**AIM OF THE EXERCISE:**
Retype, word for word, every line of the records below starting at the one that contains "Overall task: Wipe" and ending at the one that contains "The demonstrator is"; include both of those lines and nothing more.

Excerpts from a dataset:
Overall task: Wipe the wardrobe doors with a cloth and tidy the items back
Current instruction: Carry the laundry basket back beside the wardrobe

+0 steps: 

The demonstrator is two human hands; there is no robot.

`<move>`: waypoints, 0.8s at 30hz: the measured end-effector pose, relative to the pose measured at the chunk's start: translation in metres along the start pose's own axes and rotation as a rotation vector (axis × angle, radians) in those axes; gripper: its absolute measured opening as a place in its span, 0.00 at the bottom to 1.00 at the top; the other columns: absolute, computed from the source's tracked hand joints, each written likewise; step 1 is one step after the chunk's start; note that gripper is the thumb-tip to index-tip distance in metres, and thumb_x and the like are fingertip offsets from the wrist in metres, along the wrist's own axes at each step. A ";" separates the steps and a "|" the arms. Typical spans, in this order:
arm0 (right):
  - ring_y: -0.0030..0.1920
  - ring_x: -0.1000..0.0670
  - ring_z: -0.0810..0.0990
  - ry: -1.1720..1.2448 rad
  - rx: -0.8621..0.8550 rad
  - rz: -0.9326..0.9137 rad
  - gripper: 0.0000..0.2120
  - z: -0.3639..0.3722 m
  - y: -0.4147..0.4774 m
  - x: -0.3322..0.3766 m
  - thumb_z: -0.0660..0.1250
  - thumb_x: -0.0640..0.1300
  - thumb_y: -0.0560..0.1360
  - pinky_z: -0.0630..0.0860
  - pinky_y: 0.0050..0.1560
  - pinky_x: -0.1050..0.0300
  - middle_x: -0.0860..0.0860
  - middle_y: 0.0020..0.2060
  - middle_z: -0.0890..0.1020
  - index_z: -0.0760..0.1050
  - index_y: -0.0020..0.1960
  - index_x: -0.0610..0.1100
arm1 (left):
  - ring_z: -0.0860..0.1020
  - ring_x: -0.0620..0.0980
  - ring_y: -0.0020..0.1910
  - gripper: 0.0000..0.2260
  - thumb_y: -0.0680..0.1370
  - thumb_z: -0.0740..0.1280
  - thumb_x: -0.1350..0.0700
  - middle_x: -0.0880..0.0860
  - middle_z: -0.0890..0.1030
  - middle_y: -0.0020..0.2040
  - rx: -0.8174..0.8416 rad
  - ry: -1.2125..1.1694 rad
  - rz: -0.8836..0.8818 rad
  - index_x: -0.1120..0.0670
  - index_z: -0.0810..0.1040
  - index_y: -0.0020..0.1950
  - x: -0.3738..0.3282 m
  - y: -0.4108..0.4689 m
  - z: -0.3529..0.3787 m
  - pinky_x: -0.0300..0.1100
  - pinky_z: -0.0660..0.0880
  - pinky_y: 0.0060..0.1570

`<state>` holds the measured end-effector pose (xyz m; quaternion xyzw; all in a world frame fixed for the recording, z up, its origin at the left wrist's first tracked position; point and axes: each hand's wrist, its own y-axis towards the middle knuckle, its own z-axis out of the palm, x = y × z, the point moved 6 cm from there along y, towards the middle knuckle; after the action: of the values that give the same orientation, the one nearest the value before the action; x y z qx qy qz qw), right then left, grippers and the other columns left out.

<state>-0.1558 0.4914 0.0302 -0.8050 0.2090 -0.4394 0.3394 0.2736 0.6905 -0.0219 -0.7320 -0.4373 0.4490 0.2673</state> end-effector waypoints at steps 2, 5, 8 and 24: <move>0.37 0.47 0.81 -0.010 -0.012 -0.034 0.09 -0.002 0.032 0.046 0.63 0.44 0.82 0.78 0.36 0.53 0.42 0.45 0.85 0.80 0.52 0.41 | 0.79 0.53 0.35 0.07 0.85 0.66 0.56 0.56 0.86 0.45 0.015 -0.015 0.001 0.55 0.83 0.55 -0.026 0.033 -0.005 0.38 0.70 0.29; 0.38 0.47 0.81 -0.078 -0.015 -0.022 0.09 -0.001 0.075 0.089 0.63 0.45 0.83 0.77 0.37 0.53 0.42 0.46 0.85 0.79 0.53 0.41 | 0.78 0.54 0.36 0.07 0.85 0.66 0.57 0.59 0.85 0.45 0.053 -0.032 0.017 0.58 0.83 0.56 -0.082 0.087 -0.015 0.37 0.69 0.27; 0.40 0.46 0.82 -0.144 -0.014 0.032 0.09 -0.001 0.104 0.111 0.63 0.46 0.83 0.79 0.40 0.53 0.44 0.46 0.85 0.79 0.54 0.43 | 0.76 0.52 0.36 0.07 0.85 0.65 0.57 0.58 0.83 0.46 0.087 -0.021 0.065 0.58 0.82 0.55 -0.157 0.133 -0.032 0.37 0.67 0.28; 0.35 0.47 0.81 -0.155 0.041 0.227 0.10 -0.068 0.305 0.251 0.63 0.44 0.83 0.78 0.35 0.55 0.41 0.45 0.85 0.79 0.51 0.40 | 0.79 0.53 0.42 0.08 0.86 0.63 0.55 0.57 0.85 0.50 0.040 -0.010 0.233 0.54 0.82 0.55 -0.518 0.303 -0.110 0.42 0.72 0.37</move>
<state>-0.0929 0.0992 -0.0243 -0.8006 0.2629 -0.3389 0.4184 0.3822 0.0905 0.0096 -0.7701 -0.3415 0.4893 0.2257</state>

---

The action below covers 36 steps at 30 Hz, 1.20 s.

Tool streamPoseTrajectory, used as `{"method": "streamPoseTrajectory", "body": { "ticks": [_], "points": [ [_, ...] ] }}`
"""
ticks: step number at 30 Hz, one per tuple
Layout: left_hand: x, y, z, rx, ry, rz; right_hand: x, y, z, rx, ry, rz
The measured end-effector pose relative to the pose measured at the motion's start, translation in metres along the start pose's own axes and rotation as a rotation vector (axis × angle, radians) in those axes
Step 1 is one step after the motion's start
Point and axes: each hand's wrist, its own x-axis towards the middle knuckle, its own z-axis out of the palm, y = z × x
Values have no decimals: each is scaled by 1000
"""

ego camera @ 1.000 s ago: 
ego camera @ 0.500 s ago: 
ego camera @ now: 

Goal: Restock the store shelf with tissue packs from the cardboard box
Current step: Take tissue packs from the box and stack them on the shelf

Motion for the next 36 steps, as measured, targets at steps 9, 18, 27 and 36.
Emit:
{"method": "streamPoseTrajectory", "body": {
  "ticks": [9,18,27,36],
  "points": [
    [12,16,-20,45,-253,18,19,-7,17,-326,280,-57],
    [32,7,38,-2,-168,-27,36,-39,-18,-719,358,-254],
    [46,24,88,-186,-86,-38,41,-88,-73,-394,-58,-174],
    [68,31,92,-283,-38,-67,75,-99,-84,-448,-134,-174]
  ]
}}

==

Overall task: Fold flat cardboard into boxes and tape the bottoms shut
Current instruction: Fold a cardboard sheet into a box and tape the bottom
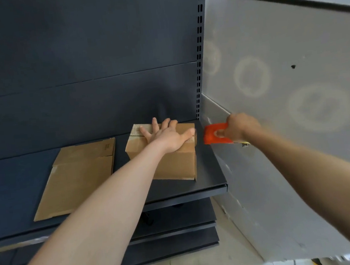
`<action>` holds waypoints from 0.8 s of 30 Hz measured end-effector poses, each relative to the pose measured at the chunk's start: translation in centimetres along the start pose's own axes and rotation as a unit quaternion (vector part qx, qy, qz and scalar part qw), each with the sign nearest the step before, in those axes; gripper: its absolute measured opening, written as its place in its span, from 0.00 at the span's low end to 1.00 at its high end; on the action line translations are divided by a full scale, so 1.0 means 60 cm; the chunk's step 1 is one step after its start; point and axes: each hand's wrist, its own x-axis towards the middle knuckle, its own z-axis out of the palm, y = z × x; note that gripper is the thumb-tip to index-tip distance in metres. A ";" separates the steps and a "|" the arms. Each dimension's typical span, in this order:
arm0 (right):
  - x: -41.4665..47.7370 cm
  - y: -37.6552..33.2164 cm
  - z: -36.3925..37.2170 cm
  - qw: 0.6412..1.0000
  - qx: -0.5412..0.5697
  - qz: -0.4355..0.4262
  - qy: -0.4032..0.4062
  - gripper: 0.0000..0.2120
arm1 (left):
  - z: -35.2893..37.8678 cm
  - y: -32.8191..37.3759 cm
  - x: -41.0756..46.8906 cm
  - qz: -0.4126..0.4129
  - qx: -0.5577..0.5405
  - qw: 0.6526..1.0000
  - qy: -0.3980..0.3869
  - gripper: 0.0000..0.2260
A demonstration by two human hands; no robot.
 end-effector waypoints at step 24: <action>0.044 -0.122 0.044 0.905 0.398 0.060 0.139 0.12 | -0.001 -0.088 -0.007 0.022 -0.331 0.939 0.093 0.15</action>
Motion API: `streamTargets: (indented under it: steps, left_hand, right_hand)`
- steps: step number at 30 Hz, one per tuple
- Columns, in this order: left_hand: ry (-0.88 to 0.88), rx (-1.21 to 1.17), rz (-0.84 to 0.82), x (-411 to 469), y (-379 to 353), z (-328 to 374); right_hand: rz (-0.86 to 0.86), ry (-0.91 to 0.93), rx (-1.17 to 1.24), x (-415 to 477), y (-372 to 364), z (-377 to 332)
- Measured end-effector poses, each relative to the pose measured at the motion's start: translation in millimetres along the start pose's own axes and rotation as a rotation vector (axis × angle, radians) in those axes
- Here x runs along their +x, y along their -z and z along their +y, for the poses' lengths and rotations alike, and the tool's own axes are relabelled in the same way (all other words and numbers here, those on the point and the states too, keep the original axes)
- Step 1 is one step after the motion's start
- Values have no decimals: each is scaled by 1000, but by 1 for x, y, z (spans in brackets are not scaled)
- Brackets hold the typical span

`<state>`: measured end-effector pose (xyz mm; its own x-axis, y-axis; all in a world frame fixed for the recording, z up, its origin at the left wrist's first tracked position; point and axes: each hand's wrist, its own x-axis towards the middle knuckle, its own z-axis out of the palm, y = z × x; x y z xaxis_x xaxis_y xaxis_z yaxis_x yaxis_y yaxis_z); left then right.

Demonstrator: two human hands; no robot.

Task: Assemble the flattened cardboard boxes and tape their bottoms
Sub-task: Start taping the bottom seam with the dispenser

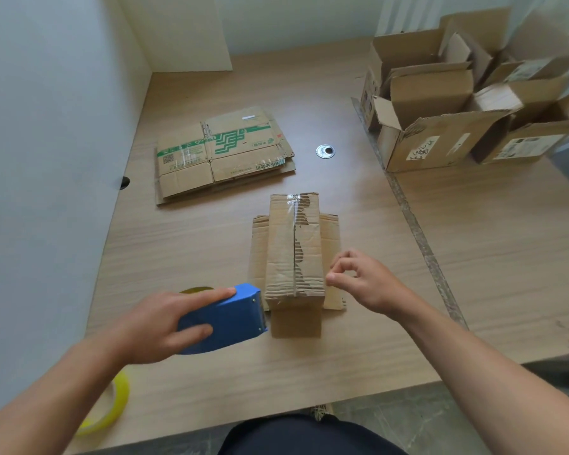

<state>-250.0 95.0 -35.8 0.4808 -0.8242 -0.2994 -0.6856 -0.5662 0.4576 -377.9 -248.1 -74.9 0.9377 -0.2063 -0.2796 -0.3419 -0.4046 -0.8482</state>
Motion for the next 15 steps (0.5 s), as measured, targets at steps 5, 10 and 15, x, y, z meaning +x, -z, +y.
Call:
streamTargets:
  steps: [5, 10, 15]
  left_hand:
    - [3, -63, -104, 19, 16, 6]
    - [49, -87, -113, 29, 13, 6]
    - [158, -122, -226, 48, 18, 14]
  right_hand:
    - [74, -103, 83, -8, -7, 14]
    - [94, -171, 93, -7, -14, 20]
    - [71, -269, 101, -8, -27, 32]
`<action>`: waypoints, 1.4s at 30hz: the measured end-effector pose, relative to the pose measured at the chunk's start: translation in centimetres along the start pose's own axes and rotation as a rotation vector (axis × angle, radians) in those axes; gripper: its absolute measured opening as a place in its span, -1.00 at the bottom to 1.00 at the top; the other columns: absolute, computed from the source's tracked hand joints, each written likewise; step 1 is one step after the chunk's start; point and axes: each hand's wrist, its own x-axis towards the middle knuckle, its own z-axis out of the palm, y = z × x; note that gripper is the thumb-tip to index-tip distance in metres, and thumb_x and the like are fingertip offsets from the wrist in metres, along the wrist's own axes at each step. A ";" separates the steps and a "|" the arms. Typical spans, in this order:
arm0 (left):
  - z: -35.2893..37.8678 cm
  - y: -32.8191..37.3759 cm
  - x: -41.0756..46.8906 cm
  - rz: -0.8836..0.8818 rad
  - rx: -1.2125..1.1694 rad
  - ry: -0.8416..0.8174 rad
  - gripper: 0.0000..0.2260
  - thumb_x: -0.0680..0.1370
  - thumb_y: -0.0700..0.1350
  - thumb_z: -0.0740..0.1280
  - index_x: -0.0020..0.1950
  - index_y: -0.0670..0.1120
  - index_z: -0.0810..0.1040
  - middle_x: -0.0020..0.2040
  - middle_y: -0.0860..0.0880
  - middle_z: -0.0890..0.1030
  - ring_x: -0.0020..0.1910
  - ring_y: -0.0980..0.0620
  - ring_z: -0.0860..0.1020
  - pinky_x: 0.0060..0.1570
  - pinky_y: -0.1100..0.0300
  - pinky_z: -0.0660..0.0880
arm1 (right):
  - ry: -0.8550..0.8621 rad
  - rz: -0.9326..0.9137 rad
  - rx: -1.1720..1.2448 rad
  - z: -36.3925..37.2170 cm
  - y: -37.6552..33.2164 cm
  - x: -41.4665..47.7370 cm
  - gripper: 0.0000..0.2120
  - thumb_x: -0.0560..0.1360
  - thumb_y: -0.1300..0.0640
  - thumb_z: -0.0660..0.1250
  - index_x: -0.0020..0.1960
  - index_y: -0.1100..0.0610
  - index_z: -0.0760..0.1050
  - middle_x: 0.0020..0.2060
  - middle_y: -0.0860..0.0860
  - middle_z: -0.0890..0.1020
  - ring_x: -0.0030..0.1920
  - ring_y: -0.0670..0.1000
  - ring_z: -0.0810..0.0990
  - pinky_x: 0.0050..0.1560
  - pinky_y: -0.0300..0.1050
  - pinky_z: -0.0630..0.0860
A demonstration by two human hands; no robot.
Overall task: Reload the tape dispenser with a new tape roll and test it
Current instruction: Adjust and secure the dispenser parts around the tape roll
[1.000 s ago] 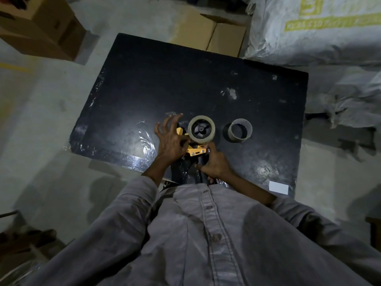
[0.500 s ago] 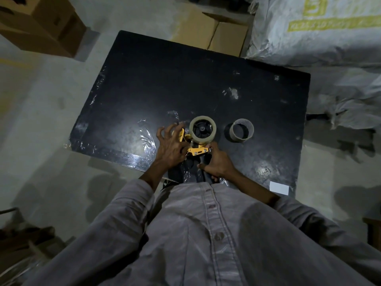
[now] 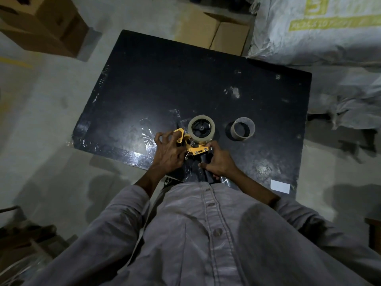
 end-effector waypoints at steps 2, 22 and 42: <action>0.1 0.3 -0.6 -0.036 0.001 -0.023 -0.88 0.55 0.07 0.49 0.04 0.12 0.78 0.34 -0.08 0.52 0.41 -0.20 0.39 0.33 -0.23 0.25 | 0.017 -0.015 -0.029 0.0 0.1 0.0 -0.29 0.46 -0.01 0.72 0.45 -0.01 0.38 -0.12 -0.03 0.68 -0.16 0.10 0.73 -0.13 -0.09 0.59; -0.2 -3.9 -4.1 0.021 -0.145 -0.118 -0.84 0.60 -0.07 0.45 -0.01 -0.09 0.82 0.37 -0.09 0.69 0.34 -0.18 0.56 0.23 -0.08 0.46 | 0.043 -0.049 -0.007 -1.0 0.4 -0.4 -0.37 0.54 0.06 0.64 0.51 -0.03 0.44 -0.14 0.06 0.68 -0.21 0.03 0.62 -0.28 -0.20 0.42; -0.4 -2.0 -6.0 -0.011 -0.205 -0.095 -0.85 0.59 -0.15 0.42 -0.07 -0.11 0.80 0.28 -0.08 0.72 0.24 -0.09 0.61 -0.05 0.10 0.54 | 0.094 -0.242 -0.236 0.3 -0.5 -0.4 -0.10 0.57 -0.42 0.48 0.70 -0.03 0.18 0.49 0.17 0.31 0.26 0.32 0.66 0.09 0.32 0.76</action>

**WRITTEN ANSWER:**
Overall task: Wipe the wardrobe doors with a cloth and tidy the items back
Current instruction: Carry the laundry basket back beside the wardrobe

+0 steps: 

The demonstrator is two human hands; there is no robot.

Nothing remains to be done in this exercise.